2. The burner according to claim 1, in which the cross section of the nozzles is elliptical.
3. The burner according to claim 2, in which the cross section of the nozzles is circular.
4. The burner according to claim 1, in which the angle between the flow direction and the injection direction of the air is given by angles (φ, α), where the angle φ represents the angle between the injection direction of the air and a plane at right angles to the flow direction, where the angle α represents the angle between the injection direction of the air and the direction pointing radially inwards towards the respective center line, and where the nozzles are arranged such that the angle φ is between −45° and +45°, and the angle α is between −45° and +45°.
5. The burner according to claim 4, wherein the nozzles are arranged such that the angle φ is between −20° and +20°, and the angle α is between −20° and +20 °.
6. The burner according to claim 4, wherein the nozzles are arranged such that the angle φ is approximately 0°, and the angle α is approximately 0°.
7. The burner according to claim 1, wherein the nozzles are arranged in a plurality of rows along the periphery of the burner outlet.
8. The burner according to claim 1, wherein the flow instabilities have a dominant mode, which includes a wavelength; and
the distances between adjacent nozzles along the periphery of the burner outlet are smaller than or approximately equal to half the wavelength of the dominant mode.
9. The burner according to claim 1, wherein the nozzles have a maximum diameter which is greater than approximately a quarter of a boundary layer thickness in the region of the nozzles.
10. The burner according to claim 1, wherein the nozzles have a maximum diameter which is smaller than approximately a fifth of the distance between adjacent nozzles.
11. A method of operating a burner comprising the steps of:
introducing air into the burner along at least a part of the burner in a mainly tangential direction thereby generating a swirl flow within the burner;
introducing fuel into said swirl flow in a mainly axial direction;
mixing said fuel and said air by means of said swirl flow; and
near the burner outlet continuously introducing axial vorticity into the swirl flow by means of injecting additional air mainly radially into the swirl flow in order to control flow instabilities within the burner.
12. The method according to claim 11, wherein
said additional air is injected into the burner by angles φ and α, angle φ representing the angle between the injection direction of the additional air and a plane at right angles to the flow direction and angle α representing the angle between the injection direction of the additional air and the direction pointing radially inwards towards the respective centre line,
the angle φ being between −45° and +45°, preferably between −20° and +20°, in particular preferably at approximately 0°; and
the angle α being between −45° and +45°, preferably between −20° and +20°, in particular preferably at approximately 0°.
13. The method according to claim 12, wherein the angle φ is between −20° and +20°, and the angle α is between −20° and +20°.
14. The method according to claim 12, wherein the angle φ is approximately 0°, and the angle α is approximately 0°.
15. The method according to claim 11, wherein said additional air is injected into the burner as several distinct jets in a preferably equidistant distribution around the circumference of the burner.
16. The method according to claim 15, wherein
said jets are spaced apart from each other by a distance which is equivalent or smaller than half of a wave length of a dominant mode of the flow instabilities.
17. The method according to claim 15, wherein
said jets have a diameter which is greater than a quarter of a boundary layer forming at the burner walls at the axial position of the jet injection.
18. The method according to claim 17, wherein said jets have a diameter which is smaller than one fifth of the distance between two jets.
Description
FIELD OF THE INVENTION

The invention relates to a burner for operating a unit for generating a hot gas.

BACKGROUND OF THE INVENTION

Thermoacoustic vibrations represent a danger for every type of combustion application.
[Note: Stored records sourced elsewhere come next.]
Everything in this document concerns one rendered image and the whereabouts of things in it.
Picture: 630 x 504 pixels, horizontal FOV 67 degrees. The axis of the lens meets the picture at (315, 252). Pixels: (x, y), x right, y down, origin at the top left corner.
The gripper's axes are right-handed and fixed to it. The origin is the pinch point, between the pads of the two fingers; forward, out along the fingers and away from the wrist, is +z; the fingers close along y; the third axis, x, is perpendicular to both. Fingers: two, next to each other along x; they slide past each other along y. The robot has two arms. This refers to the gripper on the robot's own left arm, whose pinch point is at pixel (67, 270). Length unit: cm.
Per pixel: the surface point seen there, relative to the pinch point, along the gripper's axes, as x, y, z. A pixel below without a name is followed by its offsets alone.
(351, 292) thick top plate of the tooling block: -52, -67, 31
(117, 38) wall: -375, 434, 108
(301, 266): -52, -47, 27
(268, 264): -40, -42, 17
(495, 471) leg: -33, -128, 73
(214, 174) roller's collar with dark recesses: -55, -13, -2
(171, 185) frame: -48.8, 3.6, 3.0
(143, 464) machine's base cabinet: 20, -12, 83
They lead to high-amplitude pressure fluctuations, to a limitation in the operating range and they can increase the emissions associated with the combustion. These problems occur particularly in combustion systems with low acoustic damping, such as are often presented by modern gas turbines.

In conventional combustion chambers, the cooling air flowing into the combustion chamber acts to dampen noise and therefore contributes to the damping of thermoacoustic vibrations. In order to achieve low NOx emissions, an increasing proportion of the air is passed through the burner itself in modern gas turbines and the cooling air flow is reduced. Because of the associated lower level of noise damping, the problems discussed at the beginning correspondingly occur to an increased extent in modern combustion chambers.
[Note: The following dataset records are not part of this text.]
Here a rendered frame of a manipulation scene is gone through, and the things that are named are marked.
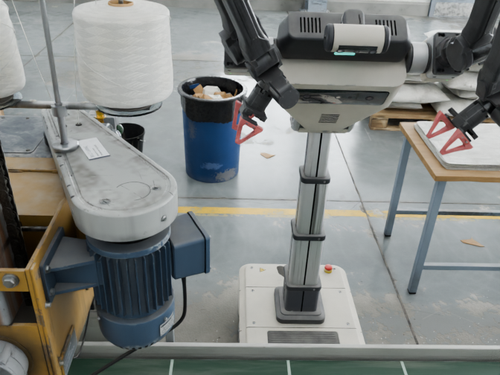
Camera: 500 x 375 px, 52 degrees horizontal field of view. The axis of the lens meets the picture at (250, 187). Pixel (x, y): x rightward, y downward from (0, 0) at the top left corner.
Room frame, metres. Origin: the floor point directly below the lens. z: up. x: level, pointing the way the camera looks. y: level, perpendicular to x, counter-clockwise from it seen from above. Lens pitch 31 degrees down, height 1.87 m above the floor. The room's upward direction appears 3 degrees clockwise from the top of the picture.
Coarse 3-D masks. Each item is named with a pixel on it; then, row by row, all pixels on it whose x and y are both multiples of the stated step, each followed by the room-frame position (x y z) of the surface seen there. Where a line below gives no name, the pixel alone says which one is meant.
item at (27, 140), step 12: (0, 120) 1.17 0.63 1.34; (12, 120) 1.17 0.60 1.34; (24, 120) 1.18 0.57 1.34; (36, 120) 1.18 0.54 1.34; (0, 132) 1.10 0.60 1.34; (12, 132) 1.10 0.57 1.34; (24, 132) 1.10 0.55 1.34; (36, 132) 1.11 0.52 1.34; (12, 144) 1.04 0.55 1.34; (24, 144) 1.04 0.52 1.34; (36, 144) 1.05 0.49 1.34; (12, 156) 0.99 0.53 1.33; (24, 156) 0.99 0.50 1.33; (36, 156) 0.99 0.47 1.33; (48, 156) 1.00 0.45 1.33
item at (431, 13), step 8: (432, 0) 9.16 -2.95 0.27; (440, 0) 9.17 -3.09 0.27; (448, 0) 9.18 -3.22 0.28; (456, 0) 9.19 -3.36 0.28; (464, 0) 9.19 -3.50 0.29; (472, 0) 9.20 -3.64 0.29; (432, 8) 9.16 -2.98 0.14; (440, 8) 9.17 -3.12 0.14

One noise-damping possibility consists in the coupling of Helmholtz dampers in the combustion chamber dome or in the region of the cooling air supply. In the case of restricted space relationships, which are typical of modern, compact designs of combustion chambers, however, the accommodation of such dampers can introduce difficulties and is associated with a large measure of design complication.

A further possibility consists in controlling thermoacoustic vibrations by active acoustic excitation. In this procedure, the shear layer which forms in the region of the burner is acoustically excited. A suitable phase lag between the thermoacoustic vibrations and the excitation makes it possible to achieve damping of the combustion chamber vibrations. Such a solution does, however, require the installation of additional elements in the region of the combustion chamber.

It is similarly suitable to modulate the fuel mass flow. In this procedure, fuel is injected into the burner with a phase shift relative to measured signals in the combustion chamber (for example, relative to the pressure) so that additional heat is released at a pressure minimum. This reduces the amplitude of the pressure vibrations.

SUMMARY OF THE INVENTION

This forms the basis for the invention. The invention, is based on the object of creating an appliance which permits effective suppression of thermoacoustic vibrations and is associated with the smallest possible design complication. This object is achieved according to the invention by the burner of the invention.

Coherent structures play a decisive role in mixing processes between air and fuel. The spatial and temporal dynamics of these structures influence the combustion and the release of heat. The invention is based on the idea of perturbing the formation of coherent vortex structures in order, by this means, to reduce the periodic fluctuation in the release of heat and, in consequence, to reduce the amplitude of the thermoacoustic fluctuations.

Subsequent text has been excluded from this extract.